De mitose van het gedicht

In zijn recente episch opgezette dichtbundel Theorie van de rondworm (2015) schrijft Jan Lauwereyns: ‘wie waanzin wil begrijpen, / moet de beweging bestuderen’. Het zou een mooi leesadvies voor Niemand had er enig idee van wat er aan de hand was kunnen zijn, want daarin zijn waanzin en beweging zeer dicht op elkaar betrokken: in zijn poëzie maakt Van Rooij de ene bokkensprong na de andere. Ter illustratie citeer ik een deel uit het openingsgedicht, ‘Eindelijk toestemming’:

 

Dus ik haalde adem en dacht: ‘Nou, daar gaat ie dan.’

U leert van ons in overvloed te gaan en harder  
en dan zijn er weer die stemmen. Harde, dreunende,     
pijnlijke, en hij zei weer: ‘Dat kan niet, ik heb uitslag   
op mijn hoofd.’ Steeds weer die term. Infaam en abject.

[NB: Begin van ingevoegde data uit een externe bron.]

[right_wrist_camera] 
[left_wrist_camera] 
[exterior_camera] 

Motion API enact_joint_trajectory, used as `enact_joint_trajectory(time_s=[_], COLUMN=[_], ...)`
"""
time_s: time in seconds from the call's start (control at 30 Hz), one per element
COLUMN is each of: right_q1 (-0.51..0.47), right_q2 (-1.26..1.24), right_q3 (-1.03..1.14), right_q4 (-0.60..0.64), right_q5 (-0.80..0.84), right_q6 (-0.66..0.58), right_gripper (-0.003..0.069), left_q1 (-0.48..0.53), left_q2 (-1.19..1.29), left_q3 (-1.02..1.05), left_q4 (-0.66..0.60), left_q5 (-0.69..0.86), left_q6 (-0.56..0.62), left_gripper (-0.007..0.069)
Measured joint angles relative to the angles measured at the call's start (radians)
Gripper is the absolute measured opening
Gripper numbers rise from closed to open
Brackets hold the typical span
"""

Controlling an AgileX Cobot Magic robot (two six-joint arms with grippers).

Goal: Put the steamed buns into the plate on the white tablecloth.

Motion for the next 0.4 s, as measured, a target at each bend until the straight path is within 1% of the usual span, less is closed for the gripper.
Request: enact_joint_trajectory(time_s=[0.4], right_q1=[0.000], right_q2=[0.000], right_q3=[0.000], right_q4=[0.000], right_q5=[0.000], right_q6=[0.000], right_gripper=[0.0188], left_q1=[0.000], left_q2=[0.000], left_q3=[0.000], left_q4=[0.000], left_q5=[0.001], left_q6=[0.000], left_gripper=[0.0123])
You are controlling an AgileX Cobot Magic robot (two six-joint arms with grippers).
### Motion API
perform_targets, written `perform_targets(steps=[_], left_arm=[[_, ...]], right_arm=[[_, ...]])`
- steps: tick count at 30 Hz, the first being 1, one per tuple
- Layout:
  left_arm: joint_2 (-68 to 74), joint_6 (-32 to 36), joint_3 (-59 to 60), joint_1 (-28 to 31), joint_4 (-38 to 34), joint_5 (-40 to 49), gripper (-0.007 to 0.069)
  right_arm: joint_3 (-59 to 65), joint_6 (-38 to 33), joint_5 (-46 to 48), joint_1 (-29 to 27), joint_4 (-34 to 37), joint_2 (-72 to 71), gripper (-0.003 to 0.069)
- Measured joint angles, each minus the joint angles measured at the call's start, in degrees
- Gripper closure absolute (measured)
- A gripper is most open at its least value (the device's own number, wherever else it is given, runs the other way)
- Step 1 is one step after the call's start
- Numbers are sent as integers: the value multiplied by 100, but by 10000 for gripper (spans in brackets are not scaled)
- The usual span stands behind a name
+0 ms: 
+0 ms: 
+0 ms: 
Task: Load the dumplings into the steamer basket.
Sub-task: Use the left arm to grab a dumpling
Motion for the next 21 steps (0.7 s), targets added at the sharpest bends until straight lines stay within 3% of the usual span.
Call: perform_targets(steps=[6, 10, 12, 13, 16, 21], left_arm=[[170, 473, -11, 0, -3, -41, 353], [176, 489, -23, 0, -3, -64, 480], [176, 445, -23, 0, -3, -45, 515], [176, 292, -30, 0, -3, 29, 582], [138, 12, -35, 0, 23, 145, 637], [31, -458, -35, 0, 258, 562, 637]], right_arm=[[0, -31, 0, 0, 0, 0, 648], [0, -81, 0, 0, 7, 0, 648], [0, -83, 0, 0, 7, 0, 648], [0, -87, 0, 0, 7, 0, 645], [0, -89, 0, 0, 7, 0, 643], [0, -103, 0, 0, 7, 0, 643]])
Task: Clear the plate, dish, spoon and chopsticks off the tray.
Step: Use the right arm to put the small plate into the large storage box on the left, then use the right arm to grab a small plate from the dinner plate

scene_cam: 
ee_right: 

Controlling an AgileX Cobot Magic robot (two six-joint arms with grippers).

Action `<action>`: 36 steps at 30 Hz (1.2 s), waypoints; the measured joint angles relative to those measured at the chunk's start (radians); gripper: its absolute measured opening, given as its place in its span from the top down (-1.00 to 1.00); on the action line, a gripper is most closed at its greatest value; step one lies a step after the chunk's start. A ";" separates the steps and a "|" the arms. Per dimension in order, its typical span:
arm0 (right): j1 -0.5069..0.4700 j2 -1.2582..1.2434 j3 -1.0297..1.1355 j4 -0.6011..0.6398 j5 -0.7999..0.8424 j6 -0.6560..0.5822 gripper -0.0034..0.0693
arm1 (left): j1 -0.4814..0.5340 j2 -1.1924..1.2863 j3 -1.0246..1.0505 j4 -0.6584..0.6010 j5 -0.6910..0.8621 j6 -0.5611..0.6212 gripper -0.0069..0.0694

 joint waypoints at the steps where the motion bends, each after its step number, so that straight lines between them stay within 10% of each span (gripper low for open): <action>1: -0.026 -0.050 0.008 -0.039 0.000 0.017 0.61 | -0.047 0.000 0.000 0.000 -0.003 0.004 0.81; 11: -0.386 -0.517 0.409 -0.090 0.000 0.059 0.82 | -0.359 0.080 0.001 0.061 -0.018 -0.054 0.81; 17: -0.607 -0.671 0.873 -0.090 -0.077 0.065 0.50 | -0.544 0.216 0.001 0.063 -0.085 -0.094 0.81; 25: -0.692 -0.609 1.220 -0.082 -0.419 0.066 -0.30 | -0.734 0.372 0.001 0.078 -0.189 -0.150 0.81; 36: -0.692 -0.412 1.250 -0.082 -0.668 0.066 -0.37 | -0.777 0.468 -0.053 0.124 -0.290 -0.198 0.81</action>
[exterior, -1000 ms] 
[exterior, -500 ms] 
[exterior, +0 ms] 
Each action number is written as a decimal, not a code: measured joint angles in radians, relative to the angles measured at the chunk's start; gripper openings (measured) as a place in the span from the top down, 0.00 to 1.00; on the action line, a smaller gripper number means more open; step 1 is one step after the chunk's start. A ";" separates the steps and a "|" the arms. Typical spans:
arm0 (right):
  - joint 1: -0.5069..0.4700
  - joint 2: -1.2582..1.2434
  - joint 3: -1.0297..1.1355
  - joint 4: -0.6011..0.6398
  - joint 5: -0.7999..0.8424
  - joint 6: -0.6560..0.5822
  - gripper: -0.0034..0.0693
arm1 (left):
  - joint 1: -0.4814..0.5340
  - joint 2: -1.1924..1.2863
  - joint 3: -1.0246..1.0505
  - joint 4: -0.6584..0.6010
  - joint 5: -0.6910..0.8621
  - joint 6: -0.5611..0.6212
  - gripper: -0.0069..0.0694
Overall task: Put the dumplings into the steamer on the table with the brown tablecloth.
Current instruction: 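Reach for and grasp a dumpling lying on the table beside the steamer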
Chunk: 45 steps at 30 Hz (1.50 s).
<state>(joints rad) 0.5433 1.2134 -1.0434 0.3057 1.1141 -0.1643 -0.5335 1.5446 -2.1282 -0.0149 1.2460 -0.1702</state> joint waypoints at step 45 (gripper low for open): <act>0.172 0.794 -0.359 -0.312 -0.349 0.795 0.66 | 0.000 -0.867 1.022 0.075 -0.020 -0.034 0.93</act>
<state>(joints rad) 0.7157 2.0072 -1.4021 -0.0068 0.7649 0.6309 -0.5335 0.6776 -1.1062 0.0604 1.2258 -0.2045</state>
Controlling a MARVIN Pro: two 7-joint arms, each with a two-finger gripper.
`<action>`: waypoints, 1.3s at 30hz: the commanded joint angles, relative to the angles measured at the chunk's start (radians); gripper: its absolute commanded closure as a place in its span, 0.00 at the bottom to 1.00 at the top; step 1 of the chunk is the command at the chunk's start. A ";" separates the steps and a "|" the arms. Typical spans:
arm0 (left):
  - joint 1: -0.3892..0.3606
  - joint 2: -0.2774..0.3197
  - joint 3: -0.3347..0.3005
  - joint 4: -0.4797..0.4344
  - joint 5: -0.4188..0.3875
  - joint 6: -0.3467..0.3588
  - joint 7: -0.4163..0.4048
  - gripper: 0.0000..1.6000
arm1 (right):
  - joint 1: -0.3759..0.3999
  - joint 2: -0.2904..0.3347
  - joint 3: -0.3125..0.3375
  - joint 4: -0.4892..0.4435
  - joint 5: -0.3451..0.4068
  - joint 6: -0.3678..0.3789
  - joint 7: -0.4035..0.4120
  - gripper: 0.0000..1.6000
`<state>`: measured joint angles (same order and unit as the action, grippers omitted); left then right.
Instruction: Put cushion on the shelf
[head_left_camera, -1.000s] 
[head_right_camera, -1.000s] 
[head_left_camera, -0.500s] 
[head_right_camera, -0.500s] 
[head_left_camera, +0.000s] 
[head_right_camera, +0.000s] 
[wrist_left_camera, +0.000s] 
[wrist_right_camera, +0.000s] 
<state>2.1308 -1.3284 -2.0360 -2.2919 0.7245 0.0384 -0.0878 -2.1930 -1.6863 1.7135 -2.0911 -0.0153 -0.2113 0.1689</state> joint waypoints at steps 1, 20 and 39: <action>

Het gaat goed met mijn gezicht!

 

Het vervolg van het gedicht kent dezelfde strofische opbouw als dit gedeelte: een eenregelige strofe wordt afgewisseld met een strofe van vier regels. In die ordening wordt een hoop chaos gevangen: in tegenstelling tot in de standbeeldgedichten wordt het narratief in ‘Eindelijk toestemming’ opzichtig gefrustreerd. Zo worden in deze zes regels minstens vier personages geïntroduceerd tussen wie het verband onduidelijk is: een ‘ik’, een ‘u’, een ‘wij’ en een ‘hij’. Daarnaast maakt Van Rooij op een misleidende wijze gebruik van aanwijzende voornaamwoorden, die een grote mate van concreetheid suggereren (die stemmen, die term) en daardoor alleen maar meer verwarring stichten. Het gevolg van die procedés is dat ik als lezer snel in een poëticale reflex schiet: gesteld dat het de dichter is die in de openingsregel ademhaalt om aan zijn bundel te beginnen, dan laat de tweede strofe zich lezen als een interventie van allerlei andere ‘stemmen’ die het relaas van de ik-figuur (dat verdergaat in ‘Het gaat goed met mijn gezicht!’) onderbreken. Op die manier thematiseert het gedicht zijn eigen polyfonie. Er is hier geen sprake van een helder omlijnde ik-figuur die als spreker optreedt, maar van een groot koor aan stemmen die weliswaar de ruimte van één gedicht delen, maar niet hetzelfde lied zingen. Het levert geraffineerde passages op, zoals de volgende:

 

Ik maak geen foto’s meer waar ik met mijn gezicht op sta.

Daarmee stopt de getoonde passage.